§ **REQUIRED WORK**: Your reply should be an exact copy of the lines from the one that holds "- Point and" to the end of the data below.
##### DATASET SECTION #####
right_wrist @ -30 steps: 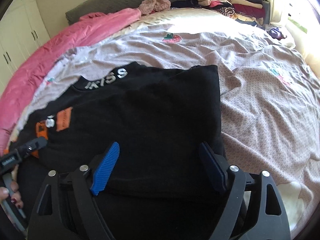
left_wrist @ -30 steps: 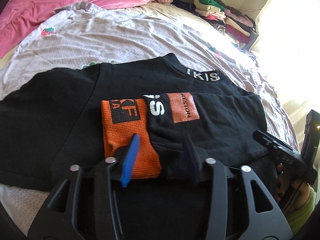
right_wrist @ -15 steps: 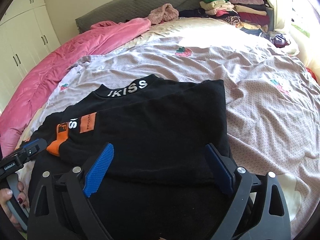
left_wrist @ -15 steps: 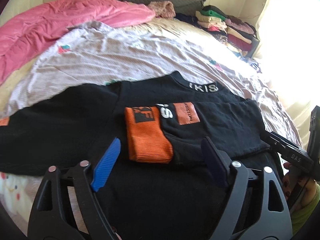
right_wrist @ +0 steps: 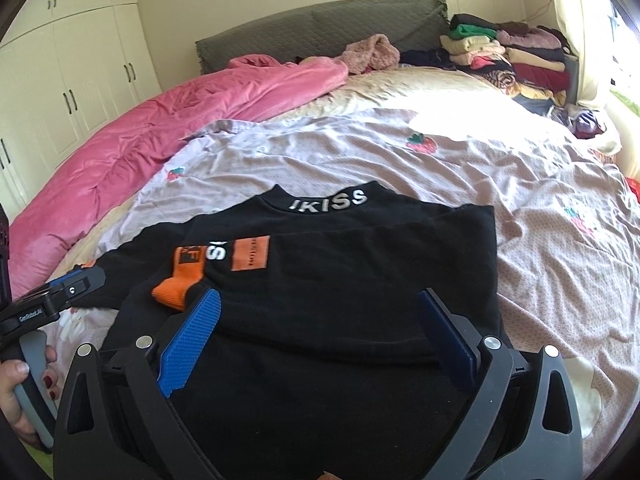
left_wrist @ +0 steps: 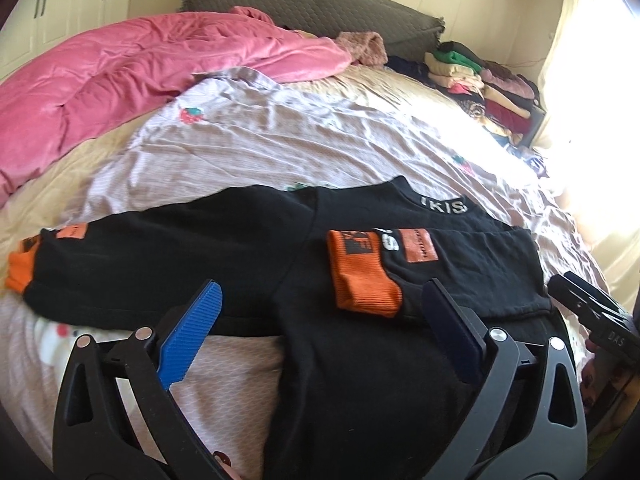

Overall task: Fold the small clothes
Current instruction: 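Move the left tool to the orange cuff of the other sleeve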

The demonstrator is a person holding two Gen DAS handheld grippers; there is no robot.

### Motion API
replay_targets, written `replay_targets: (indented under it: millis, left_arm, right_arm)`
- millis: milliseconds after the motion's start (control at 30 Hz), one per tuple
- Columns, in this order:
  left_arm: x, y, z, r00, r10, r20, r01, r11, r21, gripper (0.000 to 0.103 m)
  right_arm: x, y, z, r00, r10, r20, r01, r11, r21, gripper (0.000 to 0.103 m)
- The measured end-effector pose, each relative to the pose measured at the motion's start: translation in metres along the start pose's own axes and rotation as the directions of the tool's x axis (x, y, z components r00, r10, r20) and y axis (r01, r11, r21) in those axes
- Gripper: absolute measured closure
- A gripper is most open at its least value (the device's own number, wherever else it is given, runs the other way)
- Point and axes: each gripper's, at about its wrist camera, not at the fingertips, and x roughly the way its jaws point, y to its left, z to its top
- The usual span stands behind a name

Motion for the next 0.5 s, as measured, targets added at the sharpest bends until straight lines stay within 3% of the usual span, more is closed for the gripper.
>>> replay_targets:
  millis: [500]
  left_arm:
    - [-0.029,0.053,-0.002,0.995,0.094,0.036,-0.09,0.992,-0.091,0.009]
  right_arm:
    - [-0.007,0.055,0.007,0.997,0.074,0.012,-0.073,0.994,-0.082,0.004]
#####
§ **SOLUTION**:
- Point and axes: each gripper's, at about its wrist camera, not at the fingertips, and x roughly the way its jaws point, y to its left, z to its top
- The usual span stands behind a name

Motion for the next 0.5 s, as measured, targets added at the sharpest bends until straight lines stay within 3% of the usual span, more is closed for the gripper.
>>> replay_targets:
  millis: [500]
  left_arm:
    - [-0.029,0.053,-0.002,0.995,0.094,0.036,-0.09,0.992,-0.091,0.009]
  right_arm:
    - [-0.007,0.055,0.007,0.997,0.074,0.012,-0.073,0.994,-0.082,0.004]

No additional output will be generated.